[Posted February 8, 2008] Friday brings a spate of activity to the appellate landscape in Virginia. Here’s what’s happening:

The electrons are coming. The Fourth Circuit has given notice of the upcoming implementation of electronic filing of appellate documents. The system, which has been undergoing installation, testing, and an internal “tryout” for some time, will go live on April 1, and will become mandatory two months later, on June 1. Practitioners who are accustomed to e-filing in US District and Bankruptcy Courts will recognize the procedure; others had better get onto the learning bandwagon pronto. There are exemptions for pro se litigants, and for those forlorn neo-Luddite lawyers who manage to persuade the court that they just can’t file electronically. In addition, a specified list of documents must be filed in paper form, or in both paper and electronic formats.
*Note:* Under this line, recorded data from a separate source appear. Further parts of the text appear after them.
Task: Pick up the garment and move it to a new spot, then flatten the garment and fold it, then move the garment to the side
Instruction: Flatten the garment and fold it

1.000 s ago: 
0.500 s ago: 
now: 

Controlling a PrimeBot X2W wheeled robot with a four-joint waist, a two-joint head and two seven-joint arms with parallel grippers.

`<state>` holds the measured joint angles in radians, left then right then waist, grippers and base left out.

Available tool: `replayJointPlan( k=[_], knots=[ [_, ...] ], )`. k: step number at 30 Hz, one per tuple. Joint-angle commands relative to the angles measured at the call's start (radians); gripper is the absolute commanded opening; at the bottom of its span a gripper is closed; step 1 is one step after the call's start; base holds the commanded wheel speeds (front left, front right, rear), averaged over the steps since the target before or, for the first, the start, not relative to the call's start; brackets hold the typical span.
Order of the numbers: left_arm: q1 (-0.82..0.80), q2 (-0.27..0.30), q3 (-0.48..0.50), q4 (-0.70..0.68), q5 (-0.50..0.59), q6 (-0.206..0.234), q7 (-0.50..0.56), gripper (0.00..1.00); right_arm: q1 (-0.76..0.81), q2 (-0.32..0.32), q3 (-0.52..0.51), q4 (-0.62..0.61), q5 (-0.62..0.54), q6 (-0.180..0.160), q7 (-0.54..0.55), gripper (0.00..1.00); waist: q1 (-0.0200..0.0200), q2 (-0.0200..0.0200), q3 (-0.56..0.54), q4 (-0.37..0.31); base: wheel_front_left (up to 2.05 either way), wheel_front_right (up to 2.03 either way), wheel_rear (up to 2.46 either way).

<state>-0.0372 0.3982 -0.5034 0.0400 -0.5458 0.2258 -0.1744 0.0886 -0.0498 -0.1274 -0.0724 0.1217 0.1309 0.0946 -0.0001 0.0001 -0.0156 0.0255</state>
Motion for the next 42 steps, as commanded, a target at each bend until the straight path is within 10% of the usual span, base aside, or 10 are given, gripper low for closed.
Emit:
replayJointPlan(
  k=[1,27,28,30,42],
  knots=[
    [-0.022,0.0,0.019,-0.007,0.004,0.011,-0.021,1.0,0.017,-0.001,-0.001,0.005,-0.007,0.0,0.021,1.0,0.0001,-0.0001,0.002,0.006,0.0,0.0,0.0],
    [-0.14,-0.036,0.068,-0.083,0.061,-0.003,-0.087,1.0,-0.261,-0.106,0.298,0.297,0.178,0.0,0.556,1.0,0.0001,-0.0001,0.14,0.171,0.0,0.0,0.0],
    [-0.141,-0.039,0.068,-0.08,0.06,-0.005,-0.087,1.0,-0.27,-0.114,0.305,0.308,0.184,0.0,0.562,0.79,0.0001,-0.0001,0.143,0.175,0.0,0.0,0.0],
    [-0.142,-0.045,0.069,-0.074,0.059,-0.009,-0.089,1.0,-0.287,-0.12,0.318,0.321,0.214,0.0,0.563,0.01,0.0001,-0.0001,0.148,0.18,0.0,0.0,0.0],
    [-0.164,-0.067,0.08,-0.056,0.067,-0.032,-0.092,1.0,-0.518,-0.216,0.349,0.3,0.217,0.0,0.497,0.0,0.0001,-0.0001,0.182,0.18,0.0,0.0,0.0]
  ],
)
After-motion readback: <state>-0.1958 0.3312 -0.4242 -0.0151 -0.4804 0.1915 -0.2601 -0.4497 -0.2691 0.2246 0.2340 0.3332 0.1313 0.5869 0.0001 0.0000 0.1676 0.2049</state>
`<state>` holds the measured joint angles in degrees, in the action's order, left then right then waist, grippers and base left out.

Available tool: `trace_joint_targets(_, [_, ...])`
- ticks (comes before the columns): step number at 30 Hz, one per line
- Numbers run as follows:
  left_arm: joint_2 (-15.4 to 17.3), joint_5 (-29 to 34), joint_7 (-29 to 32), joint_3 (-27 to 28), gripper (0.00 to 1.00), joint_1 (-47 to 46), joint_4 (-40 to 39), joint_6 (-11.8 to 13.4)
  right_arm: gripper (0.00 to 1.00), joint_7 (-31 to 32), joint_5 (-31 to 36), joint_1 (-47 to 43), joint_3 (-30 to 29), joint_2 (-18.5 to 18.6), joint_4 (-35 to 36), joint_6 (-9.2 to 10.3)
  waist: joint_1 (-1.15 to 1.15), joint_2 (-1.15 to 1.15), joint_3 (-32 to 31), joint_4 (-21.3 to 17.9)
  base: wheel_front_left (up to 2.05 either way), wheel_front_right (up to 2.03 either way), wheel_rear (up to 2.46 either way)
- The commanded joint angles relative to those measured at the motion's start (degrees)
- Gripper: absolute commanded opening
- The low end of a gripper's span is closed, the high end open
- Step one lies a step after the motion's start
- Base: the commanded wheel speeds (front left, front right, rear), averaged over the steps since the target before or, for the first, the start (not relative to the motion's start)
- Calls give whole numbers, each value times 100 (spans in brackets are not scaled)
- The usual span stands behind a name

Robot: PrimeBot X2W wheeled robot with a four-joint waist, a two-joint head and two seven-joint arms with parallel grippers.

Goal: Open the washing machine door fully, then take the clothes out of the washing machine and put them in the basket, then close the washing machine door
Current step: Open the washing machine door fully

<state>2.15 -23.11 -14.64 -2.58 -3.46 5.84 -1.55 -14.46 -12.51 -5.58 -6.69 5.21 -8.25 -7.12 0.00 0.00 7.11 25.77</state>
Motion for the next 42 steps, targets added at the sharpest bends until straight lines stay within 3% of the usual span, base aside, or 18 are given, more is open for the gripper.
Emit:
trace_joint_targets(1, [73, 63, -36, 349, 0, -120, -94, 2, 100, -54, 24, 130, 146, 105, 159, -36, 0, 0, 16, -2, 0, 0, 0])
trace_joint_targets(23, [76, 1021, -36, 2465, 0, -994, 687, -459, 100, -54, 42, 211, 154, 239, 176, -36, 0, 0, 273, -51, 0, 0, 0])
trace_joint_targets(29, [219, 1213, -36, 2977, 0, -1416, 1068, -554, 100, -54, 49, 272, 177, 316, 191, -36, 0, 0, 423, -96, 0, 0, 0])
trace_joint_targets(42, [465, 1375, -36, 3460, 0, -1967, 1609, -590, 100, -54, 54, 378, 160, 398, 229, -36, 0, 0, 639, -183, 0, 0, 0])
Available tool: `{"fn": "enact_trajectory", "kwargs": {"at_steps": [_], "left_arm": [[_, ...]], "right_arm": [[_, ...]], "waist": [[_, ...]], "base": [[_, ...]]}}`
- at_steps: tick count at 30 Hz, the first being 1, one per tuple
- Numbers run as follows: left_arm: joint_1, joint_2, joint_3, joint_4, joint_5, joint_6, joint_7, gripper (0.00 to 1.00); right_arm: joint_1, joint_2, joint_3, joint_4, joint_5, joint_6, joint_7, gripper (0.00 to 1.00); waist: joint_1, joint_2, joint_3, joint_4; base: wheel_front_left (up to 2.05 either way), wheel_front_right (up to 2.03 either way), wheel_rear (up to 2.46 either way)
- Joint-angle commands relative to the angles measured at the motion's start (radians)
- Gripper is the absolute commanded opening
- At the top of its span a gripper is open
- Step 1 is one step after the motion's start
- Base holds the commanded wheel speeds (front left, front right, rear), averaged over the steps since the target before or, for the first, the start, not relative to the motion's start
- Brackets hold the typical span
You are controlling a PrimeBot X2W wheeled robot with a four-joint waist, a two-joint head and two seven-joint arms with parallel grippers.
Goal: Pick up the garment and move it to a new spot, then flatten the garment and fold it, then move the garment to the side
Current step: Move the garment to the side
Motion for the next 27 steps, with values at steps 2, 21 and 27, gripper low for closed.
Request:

The jurists are staying. Early this afternoon, both houses of the General Assembly elected Justice Goodwyn and Judge Millette to regular terms on the Supreme Court and the Court of Appeals, respectively. Today’s action was necessitated by Art. VI, section 7 of the state constitution, which gives Governor Kaine the right to make recess appointments. But those appointments expire 30 days after the legislative session convenes. And that 30 days was set to expire today, so today’s action comes just in the nick of time to keep both benches at their full complements. (The Fourth, alas, is a far different story; if only Congress and the president could reach five such accords, we’d be fully staffed in Richmond.)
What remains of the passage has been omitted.